## Task goal:
Tally the lines below that contain "frame" and reply with only the tally.

(Collected data)
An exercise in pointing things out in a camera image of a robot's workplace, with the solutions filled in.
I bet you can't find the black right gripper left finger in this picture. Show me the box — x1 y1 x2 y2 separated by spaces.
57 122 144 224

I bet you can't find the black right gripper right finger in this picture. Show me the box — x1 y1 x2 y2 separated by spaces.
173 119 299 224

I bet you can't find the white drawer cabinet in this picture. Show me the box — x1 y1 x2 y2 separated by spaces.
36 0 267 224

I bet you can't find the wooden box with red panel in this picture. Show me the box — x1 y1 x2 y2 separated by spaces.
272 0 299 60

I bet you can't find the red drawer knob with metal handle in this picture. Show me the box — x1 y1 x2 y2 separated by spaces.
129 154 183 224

--

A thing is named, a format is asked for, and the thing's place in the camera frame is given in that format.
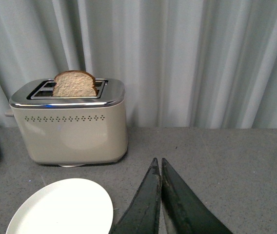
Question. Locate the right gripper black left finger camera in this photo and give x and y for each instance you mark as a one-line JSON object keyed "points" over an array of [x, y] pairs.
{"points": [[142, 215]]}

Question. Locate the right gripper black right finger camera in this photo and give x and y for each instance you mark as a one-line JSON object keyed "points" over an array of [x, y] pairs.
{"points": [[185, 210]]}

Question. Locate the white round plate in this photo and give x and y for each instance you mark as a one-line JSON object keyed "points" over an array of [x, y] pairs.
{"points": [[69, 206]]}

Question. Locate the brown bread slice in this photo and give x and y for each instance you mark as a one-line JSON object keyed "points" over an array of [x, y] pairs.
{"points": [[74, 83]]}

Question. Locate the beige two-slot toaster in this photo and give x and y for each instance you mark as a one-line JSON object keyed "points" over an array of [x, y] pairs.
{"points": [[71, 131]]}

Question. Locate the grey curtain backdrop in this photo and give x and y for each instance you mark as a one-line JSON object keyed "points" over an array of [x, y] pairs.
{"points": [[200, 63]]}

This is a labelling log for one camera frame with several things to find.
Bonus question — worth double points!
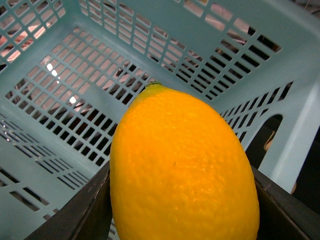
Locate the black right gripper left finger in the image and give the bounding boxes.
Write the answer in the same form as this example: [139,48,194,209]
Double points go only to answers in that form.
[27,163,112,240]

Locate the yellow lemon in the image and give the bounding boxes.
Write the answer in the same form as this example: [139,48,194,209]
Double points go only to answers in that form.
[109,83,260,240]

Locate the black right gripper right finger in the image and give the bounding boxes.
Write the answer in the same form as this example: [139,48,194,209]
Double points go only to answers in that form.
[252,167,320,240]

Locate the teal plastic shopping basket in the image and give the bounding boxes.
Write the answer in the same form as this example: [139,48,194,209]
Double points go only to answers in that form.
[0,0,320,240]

## Answer:
2